[slurm-users] Sharing a node with non-gres and gres jobs

Tue Mar 19 12:47:48 UTC 2019

On Tue, Mar 19, 2019 at 8:34 AM Peter Steinbach <steinbac at mpi-cbg.de> wrote:
>
> Hi,
>
> we are struggling with a slurm 18.08.5 installation of ours. We are in a
> situation, where our GPU nodes have a considerable number of cores but
> "only" 2 GPUs inside. While people run jobs using the GPUs, non-GPU jobs
> can enter alright. However, we found out the hard way, that the inverse
> is not true.
>
> For example, let's say I have a 4-core GPU node called gpu1. A non-GPU job
> $ sbatch --wrap="sleep 10 && hostname" -c 3
> comes in and starts running on gpu1.
> We observed that the job produced by the following command targetting
> the same node:
> $ sbatch --wrap="hostname" -c 1 --gres=gpu:1 -w gpu1
> will wait indefinitely for available resources until the non-gpu job is
> finished.
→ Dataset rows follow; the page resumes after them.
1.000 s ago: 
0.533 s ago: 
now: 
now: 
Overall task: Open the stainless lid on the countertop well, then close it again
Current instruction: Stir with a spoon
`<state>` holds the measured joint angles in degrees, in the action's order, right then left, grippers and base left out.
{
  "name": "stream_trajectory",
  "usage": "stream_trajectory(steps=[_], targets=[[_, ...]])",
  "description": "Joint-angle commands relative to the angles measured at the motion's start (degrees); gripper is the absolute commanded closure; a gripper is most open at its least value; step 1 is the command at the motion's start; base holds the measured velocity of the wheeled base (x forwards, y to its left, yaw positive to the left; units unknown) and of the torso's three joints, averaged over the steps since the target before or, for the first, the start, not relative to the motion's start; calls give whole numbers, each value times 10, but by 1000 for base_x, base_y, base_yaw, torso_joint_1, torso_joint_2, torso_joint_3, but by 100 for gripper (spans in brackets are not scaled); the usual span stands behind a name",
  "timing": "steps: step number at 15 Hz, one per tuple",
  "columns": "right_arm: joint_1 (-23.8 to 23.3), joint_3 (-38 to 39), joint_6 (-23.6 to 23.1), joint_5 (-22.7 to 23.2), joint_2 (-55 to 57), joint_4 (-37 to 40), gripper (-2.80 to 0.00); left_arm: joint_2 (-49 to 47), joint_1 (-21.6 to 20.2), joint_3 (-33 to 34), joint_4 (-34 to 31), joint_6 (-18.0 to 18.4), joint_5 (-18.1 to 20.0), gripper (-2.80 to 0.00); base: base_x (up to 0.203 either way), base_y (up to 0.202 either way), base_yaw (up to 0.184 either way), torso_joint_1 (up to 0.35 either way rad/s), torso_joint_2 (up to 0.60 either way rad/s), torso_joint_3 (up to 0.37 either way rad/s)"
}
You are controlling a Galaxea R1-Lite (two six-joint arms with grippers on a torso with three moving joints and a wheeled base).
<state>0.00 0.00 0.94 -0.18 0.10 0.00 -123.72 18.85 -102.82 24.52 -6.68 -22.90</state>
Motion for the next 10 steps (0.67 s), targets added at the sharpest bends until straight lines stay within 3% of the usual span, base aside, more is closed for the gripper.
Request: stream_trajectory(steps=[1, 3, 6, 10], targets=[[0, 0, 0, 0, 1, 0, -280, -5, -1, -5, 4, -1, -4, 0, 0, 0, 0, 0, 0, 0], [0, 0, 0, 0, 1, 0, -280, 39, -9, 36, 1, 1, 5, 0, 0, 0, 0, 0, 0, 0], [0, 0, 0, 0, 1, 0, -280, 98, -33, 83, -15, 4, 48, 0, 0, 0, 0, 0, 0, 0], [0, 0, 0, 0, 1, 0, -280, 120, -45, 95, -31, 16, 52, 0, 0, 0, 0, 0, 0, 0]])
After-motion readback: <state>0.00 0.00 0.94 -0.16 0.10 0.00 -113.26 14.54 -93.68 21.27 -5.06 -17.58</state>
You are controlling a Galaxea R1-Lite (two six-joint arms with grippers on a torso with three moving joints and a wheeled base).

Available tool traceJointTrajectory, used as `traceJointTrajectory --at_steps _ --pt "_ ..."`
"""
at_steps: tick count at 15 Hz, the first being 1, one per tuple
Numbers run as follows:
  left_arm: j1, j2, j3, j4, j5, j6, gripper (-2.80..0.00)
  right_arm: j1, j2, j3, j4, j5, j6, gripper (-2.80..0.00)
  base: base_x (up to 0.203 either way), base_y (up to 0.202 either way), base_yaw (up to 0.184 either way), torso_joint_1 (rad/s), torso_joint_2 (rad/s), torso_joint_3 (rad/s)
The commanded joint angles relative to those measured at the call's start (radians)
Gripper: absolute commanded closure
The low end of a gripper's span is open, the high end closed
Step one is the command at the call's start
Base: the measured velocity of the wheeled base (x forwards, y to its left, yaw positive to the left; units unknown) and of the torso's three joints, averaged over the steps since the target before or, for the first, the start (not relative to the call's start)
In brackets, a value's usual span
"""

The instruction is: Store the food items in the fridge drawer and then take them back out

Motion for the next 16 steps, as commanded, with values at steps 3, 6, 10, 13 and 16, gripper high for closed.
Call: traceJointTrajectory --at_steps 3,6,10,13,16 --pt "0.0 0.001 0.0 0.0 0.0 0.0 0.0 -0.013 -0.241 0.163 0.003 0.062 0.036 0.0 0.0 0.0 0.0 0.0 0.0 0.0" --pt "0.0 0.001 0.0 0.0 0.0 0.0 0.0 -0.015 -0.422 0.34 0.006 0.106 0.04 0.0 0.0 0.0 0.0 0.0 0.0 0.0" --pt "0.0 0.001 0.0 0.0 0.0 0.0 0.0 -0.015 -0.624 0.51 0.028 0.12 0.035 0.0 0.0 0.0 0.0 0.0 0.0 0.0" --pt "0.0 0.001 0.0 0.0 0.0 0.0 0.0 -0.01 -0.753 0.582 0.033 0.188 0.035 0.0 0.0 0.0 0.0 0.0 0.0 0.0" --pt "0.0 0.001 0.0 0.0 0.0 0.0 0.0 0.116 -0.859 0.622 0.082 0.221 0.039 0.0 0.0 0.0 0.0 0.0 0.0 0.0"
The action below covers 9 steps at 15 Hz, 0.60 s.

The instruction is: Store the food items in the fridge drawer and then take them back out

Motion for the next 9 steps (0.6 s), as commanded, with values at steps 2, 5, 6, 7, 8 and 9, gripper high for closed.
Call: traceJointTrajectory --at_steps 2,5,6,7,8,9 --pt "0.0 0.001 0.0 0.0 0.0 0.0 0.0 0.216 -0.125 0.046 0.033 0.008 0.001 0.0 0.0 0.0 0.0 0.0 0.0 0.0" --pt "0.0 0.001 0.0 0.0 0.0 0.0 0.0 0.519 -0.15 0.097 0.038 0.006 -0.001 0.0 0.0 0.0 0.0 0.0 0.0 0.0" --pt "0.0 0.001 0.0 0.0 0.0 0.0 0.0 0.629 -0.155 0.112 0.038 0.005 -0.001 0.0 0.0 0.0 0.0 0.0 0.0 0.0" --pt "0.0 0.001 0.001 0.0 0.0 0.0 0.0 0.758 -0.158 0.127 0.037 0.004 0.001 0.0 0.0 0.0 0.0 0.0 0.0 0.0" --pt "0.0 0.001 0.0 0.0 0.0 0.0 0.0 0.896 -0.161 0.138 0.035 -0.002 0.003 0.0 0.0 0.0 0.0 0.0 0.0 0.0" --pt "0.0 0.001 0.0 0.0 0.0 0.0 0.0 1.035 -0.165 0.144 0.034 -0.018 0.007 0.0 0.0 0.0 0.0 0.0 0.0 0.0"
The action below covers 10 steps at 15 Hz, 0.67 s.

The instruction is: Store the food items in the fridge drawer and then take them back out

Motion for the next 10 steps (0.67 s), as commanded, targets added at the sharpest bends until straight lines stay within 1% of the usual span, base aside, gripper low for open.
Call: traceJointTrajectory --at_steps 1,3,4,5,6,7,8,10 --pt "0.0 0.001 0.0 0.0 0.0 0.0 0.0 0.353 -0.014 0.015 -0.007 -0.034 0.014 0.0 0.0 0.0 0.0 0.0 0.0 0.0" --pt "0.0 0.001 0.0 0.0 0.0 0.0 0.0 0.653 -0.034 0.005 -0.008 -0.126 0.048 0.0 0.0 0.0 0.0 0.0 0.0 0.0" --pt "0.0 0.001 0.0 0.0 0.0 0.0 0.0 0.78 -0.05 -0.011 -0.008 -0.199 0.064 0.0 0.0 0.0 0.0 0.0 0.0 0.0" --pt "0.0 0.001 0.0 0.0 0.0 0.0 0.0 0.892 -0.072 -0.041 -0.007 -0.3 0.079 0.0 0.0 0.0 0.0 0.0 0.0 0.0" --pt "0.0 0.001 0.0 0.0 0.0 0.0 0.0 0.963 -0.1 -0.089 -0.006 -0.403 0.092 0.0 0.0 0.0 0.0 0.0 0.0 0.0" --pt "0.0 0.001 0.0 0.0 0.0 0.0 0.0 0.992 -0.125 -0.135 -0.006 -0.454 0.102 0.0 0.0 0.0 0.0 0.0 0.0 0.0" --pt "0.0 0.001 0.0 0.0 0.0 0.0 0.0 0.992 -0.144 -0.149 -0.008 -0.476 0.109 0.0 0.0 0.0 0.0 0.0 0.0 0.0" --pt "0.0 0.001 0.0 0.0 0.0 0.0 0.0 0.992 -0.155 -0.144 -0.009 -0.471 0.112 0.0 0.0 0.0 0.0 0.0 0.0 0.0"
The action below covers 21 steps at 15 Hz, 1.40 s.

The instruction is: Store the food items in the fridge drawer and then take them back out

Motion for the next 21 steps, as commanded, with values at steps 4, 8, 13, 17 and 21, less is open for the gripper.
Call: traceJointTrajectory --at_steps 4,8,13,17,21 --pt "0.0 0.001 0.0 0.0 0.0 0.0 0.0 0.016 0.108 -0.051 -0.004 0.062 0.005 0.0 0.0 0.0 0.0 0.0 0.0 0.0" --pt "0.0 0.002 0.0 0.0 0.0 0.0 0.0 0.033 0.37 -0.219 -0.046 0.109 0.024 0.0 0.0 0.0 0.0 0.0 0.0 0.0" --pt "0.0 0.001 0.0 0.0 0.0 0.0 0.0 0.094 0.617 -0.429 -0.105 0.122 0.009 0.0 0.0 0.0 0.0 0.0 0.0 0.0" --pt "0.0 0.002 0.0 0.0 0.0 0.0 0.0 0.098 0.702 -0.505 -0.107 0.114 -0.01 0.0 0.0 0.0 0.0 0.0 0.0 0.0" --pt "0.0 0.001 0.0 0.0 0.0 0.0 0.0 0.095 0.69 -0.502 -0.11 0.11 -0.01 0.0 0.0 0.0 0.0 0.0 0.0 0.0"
This is not something we want.
>
> The sample gres.conf and slurm.conf from a docker based slurm cluster
> where I was able to reproduce the issue are available here:
> https://raw.githubusercontent.com/psteinb/docker-centos7-slurm/18.08.5-with-gres/slurm.conf
> https://raw.githubusercontent.com/psteinb/docker-centos7-slurm/18.08.5-with-gres/gres.conf
>
> We are not sure how to handle the situation as we would like both jobs
> to enter the gpu node and run at the same time to maximize the utility
> of our hardware to our users.
>
> Any hints or ideas are highly appreciated.
> Thanks for your help,
> Peter
>

You don't mention your slurm's SelectTypeParameters, which by default
I believe will schedule whole nodes to jobs. We have CR_LLN set in
ours which will spread jobs across nodes instead. My memory is a
little foggy on the details but there is a lot of configuration
possible via SelectType, SelectTypeParameters and the Schedular. Read
up on them in the slurm.conf man or the schedmd website.